Tutti al mare anche con il caro prezzi. Si trovano i bagnini ma mancano ancora baristi e camerieri

Cosa sta succedendo negli stabilimenti balneari e come sta partendo la stagione lo raccontano a Città della Spezia Andrea Carlini del Consorzio balneatori che raccoglie operatori di Confartigianato, Cna e Confesercenti e Lorenzo Servadei funzionario del settore turistico di Confcommercio.

Spiaggia di Marinella

La bella stagione senza restrizioni. Questo quadro sarebbe perfetto se cittadini e balneari non dovessero fare i conti con i caro prezzi generalizzato, soprattutto nelle strutture dotate anche di ristorante, la penuria di camerieri, baristi e personale della cucina. Di fatto però, la tendenza sembra essere quella di chiudere gli occhi e buttarsi in spiaggia coccolati dai servizi e con la sicurezza garantita dai bagnini. Su quest’ultima figura professionale sembra che qualcosa si stia muovendo in positivo perché molti ragazzi che hanno da poco ottenuto il patentino si sono già messi all’opera come stagionali.

Questo sblocco, minimo, fa smarcare un grattacapo dalla lista delle preoccupazione e in una lista immaginaria quello che a quanto pare sarà un altro problema da levare è la mancanza di prenotazioni. Per le prenotazioni si sta registrando una crescita costante, che parla soprattutto italiano e ancora poche lingue straniere che tornano a fare capolino tra gli ombrelloni. I dati nazionali raccontano di una ripresa a tre cifre dovuta principalmente al fatto che il Covid, quello violento e letale, il mondo se lo sta lasciando alle spalle. Almeno quello perché guerra e rincari diffusi, di cui si parlava in principio, non si dimenticano.
Il sentimento dei consumatori è quello di mollare un attimo la tensione, chi economicamente ha i mezzi per farlo e dopo un’attenta valutazione, e quindi tornare per un attimo a respirare un’aria diversa senza restrizioni.

Cosa sta succedendo negli stabilimenti balneari e come sta partendo la stagione lo raccontano a Città della Spezia Andrea Carlini del Consorzio balneatori che raccoglie operatori di Confartigianato, Cna e Confesercenti e Lorenzo Servadei funzionario del settore turistico di Confcommercio. “I prezzi sono lievemente aumentati – spiega Andrea Carlini -, il prezzo medio di un ombrellone si aggirerà attorno ai 25 euro. Rispetto al 2019 i prezzi per le strutture dotate di ristoranti sono aumentati del 30 per cento, per gli stabilimenti balneari la stima si attesta al 15 per cento.

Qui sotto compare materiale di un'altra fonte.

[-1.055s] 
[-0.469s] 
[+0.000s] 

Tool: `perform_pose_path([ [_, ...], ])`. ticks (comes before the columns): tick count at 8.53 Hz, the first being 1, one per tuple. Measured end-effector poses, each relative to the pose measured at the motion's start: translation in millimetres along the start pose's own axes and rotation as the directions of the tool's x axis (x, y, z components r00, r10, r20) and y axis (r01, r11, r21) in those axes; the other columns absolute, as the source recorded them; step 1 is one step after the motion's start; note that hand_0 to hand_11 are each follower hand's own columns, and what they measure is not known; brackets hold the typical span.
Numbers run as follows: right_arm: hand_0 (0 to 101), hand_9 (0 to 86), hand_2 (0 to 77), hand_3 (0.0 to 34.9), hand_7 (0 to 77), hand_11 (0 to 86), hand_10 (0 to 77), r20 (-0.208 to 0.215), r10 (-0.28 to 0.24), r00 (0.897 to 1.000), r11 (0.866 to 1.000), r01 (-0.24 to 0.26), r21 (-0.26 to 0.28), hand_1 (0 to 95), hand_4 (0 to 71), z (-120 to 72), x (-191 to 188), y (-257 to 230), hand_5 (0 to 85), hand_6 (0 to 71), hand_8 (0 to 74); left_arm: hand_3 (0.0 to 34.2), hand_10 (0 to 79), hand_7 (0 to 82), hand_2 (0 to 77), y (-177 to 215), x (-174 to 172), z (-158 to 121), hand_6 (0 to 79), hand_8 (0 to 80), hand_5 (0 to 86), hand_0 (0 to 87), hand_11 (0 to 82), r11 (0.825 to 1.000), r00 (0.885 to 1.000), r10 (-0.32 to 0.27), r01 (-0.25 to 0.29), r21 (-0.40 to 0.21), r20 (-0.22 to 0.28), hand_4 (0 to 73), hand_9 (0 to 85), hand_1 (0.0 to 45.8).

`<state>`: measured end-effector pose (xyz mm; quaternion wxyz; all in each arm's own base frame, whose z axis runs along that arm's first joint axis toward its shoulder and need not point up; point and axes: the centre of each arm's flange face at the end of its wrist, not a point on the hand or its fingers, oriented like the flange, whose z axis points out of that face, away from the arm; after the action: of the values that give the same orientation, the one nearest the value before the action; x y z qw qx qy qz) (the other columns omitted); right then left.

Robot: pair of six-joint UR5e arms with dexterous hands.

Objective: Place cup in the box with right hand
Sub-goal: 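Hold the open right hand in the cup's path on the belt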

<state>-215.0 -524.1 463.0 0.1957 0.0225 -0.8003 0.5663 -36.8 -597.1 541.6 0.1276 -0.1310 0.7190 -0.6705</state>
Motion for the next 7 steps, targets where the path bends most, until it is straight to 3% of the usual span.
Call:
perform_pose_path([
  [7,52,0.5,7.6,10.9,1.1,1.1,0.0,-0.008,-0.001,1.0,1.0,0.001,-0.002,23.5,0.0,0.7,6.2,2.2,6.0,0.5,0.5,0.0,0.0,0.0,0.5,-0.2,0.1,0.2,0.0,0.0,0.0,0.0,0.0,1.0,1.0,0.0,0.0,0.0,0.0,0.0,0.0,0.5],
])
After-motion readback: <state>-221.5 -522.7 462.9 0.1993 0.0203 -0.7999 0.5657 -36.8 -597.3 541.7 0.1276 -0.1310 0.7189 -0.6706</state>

La guerra in Ucraina pesa nel rincaro almeno il 20 per cento. Solleva la richiesta costante, soprattutto degli italiani e per gli stagionali locali. In merito alle carenze di personale, per i bagnini sta rientrando perché molti ragazzi hanno da poco ottenuto il patentino, mentre per il personale relativo a bar e ristorazione la situazione è decisamente più critica”.

Lorenzo Servadei parte analizzando i possibili aumenti: “Potrebbero verificarsi sui giornalieri, per stagionali e abbonamenti potrebbero restare il linea con il 2019. A incidere particolarmente è l’inflazione che è al 6 per cento, un dato che non si registrava dagli anni Settanta. E’ positivo che non ci siano più restrizioni ma molti balenatori di tutta la provincia si stanno orientando nell’allargare gli spazi ma allo stesso tempo garantire più distanza tra una postazione e l’altra. E’ un elemento che l’anno scorso è stato molto apprezzato dai clienti. Un’eredità dal Covid che però gioca a favore di tutti. Il tema occupazionale resta sempre molto delicato, è vero che per i bagnini si sono sbloccati i rilasci dei brevetti, resta però il problema legato alle altre figure professionali”.

La situazione internazionale, legata all’Ucraina e l’aumento dei prezzi. “C’è un leggero rialzo, di tutto ed è un problema di materie prime – aggiunge -. E’ una condizione fisiologica ma molti operatori stanno facendo sacrifici per mantenere i soliti prezzi senza particolari stravolgimenti. L’inflazione preoccupa e il rischio è andare incontro alla stagnazione diventerebbe molto difficile uscirne. I nostri associati stanno cercando di tenere i prezzi in linea. Il trend di prenotazioni e presenze è positivo, abbiamo flussi da paesi che per due anni non abbiamo visto anche con capacità di spese diverse”.